Abstract

To develop an evidenced-based approach for outpatient cervical ripening for medically indicated induction of labor. Women who require induction because the cervix is unfavorable are more likely to have cesarean births. Cervical ripening may take hours or days before an adequate Bishop's score is achieved before use of oxytocin, particularly in nulliparous women. Additionally, interventions increase workload and costs. Evidence demonstrates that outpatient cervical ripening improves patient satisfaction. To implement an outpatient cervical ripening program for qualified women in a tertiary care facility that has 7,000 births a year. Cesarean birth occurred in an average of 11 women per month who were nulliparous and had term, singleton, fetuses in vertex positions (NTSV) and required cervical ripening.
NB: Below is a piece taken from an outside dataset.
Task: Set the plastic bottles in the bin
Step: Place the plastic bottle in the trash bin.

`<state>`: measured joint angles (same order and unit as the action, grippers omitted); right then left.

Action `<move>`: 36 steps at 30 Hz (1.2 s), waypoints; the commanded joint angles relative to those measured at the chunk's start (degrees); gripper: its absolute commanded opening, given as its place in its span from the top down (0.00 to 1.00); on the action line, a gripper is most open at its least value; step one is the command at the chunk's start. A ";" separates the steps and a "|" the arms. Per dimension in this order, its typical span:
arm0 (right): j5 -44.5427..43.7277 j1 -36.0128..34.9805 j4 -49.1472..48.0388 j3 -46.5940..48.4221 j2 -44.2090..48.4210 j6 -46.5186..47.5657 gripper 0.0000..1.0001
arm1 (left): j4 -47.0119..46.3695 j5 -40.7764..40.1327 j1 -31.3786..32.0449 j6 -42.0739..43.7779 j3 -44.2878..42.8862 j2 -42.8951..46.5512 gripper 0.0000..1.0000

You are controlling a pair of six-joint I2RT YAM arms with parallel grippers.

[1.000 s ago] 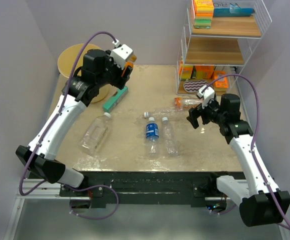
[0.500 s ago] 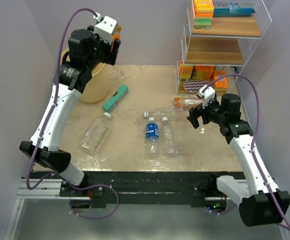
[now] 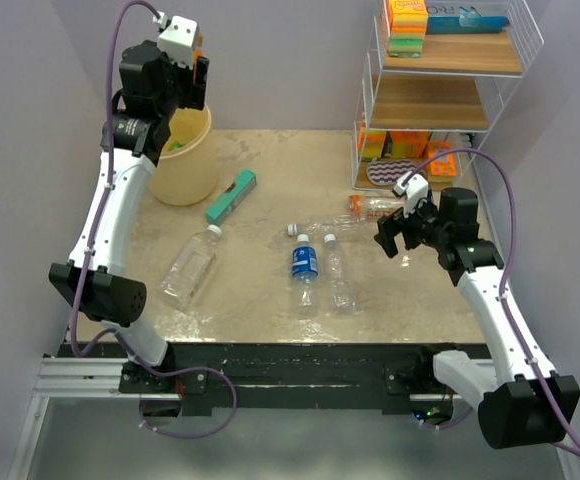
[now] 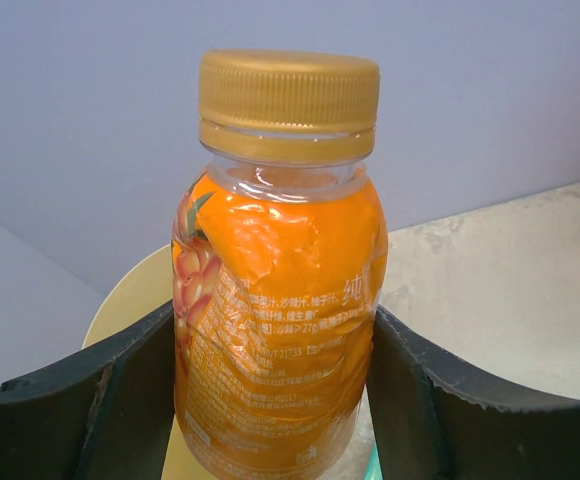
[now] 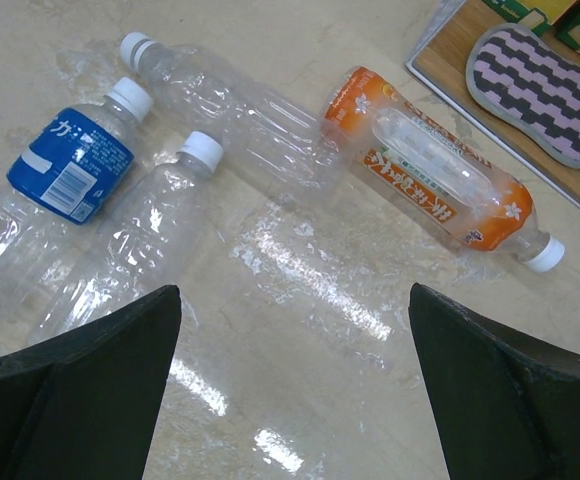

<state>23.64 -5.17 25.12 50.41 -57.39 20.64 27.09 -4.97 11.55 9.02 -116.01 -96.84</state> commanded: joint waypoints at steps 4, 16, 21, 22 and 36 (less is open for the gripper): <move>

The goal was to reduce this rate. A mutidisciplinary team of registered nurses, obstetricians, pharmacists, and risk managers reviewed the research. The team developed a process, policy, order set, and patient discharge form. The charge nurses began the staff education. Unexpected neonatal complication from the California Maternal Quality Care Collaborative (CMQCC) was used as a balance measure for neonatal outcomes. Maternal intensive care unit admission for sepsis and NTSV cesarean birth rates from the CMQCC were used as balance measures for maternal outcomes. After the implementation of this program, the NTSV cesarean birth rate in this population decreased by one half, and there was no increase in the balance measures. Nursing assessments and patient education were essential in implementing this program. Nurses were given the knowledge to make a difference in the outcomes of these patients.